### Your goal
When you reach the line that contains "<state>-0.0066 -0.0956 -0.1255" in the data below, start reproducing lines exactly, and stop after the line that contains "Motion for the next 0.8".

### Input data
******************************

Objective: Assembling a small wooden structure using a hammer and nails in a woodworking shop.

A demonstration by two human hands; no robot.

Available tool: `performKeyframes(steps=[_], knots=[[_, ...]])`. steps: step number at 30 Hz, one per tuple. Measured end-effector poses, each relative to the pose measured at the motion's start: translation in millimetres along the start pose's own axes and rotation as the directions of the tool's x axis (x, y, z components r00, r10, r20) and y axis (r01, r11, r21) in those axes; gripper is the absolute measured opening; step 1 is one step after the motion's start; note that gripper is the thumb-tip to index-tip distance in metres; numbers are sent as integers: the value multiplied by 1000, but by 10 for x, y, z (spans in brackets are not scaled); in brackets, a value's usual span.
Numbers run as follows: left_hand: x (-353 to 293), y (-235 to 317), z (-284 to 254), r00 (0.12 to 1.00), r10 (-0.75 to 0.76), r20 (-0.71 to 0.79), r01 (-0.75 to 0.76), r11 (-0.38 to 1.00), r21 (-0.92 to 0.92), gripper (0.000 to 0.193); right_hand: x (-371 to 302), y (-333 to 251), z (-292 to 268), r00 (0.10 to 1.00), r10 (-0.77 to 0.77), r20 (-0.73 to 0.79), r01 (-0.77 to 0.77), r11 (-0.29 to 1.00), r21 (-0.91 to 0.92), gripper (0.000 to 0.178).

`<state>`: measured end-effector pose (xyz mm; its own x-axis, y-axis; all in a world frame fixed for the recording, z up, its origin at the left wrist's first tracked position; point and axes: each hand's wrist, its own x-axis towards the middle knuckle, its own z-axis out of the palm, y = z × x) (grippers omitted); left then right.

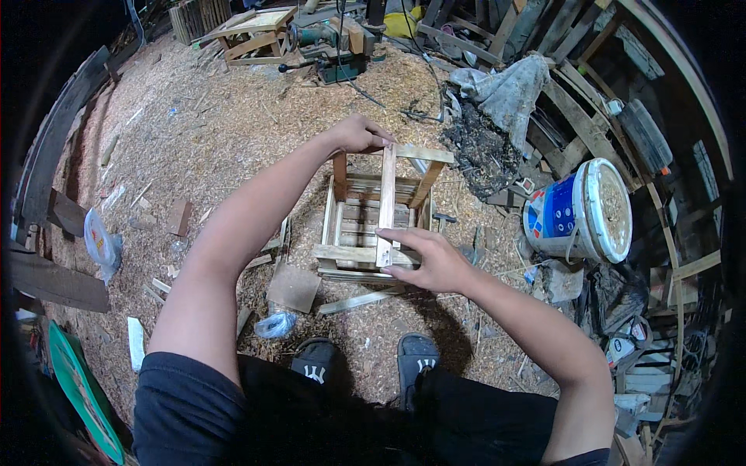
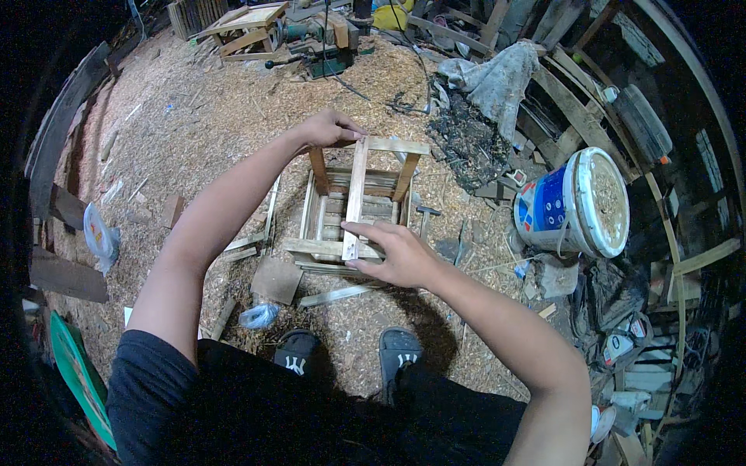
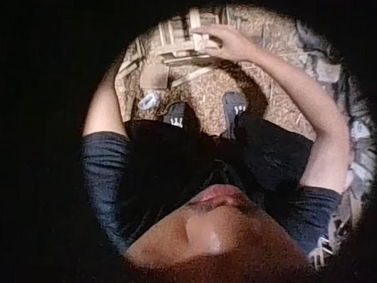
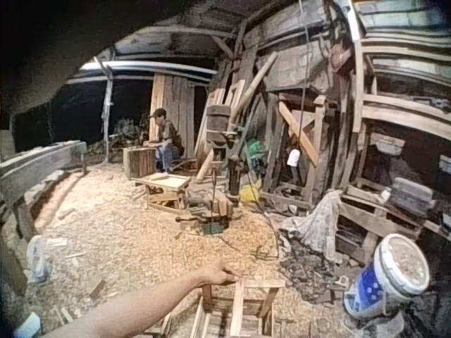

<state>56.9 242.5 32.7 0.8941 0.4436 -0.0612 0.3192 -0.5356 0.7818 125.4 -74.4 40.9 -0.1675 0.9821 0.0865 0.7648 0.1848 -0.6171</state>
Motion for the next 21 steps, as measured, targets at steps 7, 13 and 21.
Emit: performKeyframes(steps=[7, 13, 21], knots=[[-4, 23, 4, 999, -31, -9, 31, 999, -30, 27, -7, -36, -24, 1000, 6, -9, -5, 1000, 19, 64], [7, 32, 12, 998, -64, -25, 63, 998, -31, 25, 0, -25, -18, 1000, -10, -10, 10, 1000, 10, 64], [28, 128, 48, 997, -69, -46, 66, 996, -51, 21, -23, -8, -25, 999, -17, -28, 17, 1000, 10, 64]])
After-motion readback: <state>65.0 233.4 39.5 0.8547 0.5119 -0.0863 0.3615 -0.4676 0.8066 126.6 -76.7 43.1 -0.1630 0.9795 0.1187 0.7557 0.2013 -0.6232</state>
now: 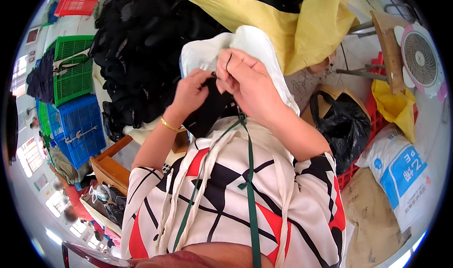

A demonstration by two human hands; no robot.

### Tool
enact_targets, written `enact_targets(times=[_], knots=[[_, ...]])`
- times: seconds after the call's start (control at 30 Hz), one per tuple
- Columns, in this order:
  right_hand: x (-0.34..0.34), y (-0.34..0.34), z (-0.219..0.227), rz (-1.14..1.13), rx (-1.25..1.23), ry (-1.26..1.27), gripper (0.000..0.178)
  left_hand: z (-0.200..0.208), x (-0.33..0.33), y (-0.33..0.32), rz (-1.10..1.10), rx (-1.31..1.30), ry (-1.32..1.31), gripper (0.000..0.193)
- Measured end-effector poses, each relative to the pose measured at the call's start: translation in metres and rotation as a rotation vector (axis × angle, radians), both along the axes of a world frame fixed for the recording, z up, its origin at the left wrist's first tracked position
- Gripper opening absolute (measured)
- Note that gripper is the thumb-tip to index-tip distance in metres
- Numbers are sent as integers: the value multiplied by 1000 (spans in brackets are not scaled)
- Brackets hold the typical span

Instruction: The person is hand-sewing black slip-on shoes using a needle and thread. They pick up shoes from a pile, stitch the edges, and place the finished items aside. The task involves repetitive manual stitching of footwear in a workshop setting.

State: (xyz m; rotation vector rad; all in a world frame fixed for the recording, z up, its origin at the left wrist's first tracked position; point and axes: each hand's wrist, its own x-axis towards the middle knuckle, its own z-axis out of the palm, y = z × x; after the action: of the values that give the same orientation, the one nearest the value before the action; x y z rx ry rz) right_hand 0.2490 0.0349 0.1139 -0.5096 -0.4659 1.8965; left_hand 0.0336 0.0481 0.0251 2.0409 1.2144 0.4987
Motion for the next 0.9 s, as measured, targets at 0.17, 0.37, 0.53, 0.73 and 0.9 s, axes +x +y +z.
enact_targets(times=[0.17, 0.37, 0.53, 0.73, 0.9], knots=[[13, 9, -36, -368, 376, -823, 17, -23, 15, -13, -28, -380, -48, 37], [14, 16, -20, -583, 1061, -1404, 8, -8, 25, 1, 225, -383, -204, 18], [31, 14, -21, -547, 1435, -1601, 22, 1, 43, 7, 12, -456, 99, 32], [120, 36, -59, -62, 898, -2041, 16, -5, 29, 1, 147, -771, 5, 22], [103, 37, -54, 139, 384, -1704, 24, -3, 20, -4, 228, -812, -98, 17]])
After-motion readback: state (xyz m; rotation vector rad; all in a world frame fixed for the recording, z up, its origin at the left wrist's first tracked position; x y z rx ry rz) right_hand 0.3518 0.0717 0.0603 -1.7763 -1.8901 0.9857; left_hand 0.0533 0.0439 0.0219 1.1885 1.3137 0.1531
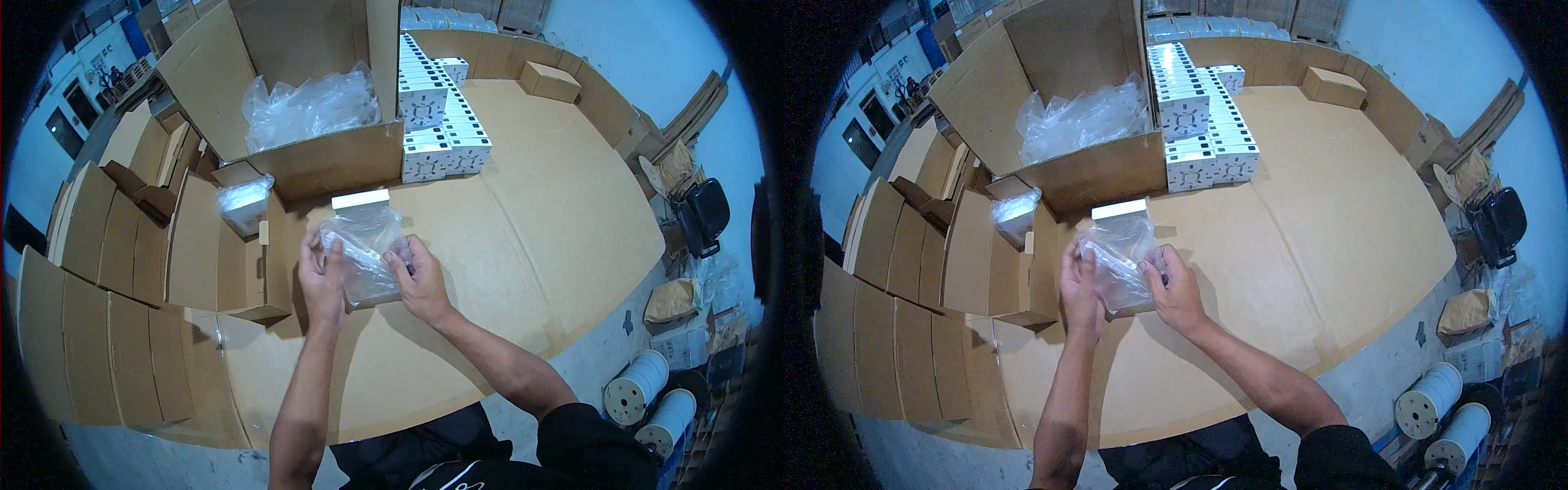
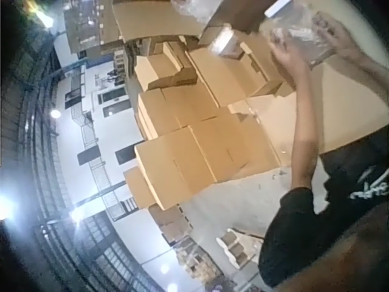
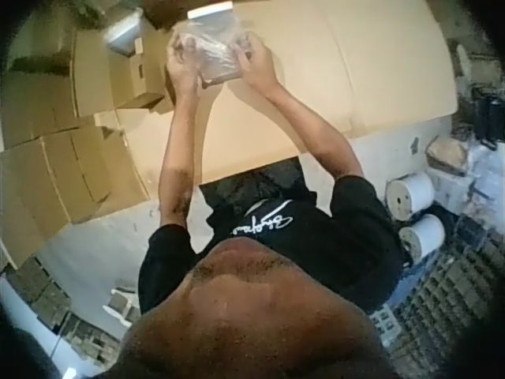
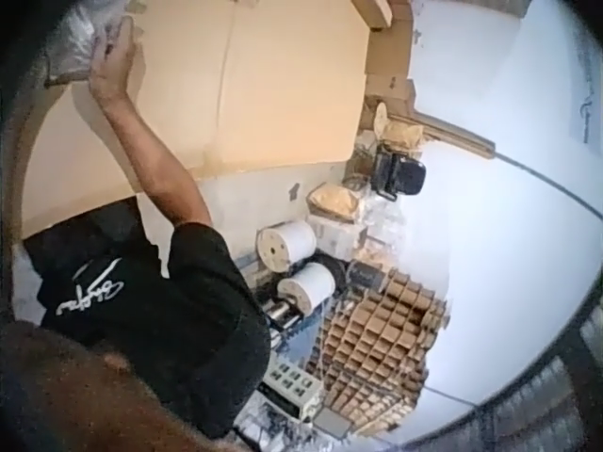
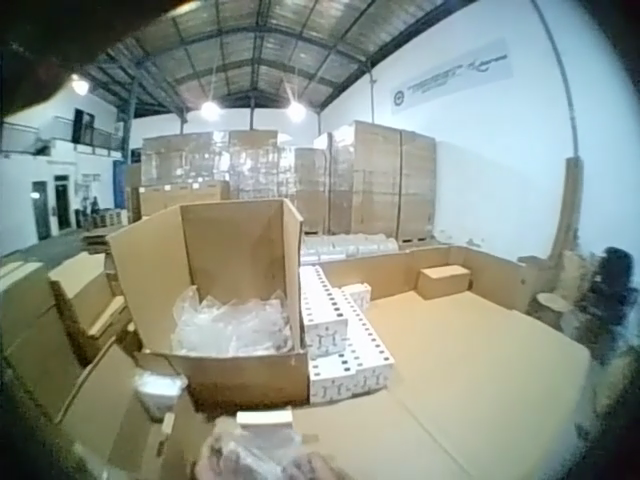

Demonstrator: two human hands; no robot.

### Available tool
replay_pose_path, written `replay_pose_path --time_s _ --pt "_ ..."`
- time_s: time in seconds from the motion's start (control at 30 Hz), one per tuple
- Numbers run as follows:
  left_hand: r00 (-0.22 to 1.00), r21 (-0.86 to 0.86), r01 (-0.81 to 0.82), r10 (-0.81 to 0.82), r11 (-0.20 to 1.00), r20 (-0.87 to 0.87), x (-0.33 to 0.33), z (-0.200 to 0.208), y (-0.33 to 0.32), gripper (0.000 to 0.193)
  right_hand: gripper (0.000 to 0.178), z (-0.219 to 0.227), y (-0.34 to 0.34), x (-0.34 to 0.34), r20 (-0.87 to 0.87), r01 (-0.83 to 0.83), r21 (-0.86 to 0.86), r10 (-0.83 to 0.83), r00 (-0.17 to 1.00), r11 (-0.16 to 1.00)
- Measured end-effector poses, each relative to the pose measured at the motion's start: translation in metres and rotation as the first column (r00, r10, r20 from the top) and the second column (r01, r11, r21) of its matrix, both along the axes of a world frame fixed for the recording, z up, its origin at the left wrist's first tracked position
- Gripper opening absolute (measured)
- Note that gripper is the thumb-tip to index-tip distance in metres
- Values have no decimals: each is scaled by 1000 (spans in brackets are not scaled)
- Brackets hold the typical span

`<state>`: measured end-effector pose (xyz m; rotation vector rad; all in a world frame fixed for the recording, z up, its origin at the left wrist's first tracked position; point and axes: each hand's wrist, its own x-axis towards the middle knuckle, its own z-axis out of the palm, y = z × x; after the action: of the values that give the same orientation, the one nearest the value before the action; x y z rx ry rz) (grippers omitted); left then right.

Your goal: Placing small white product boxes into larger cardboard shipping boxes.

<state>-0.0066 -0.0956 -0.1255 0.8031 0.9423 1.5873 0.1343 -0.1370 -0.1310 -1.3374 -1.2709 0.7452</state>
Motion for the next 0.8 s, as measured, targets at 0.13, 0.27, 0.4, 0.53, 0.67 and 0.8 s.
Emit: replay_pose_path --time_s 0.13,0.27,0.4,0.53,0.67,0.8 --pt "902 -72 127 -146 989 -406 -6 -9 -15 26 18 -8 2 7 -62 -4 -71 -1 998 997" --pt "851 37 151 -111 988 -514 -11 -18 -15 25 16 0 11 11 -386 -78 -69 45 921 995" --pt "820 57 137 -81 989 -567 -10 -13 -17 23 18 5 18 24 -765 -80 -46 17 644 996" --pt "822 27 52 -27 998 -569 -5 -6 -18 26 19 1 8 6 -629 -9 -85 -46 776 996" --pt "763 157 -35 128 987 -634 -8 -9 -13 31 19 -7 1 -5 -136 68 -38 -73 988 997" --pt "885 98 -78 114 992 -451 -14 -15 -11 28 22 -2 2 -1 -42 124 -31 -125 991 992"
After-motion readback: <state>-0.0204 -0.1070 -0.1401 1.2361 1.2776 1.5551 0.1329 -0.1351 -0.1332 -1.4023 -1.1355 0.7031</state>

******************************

### Answer section
<state>-0.0066 -0.0956 -0.1255 0.8031 0.9423 1.5873 0.1343 -0.1370 -0.1310 -1.3374 -1.2709 0.7452</state>
Motion for the next 0.8 s, as measured, targets at 0.13, 0.27, 0.4, 0.53, 0.67 and 0.8 s.

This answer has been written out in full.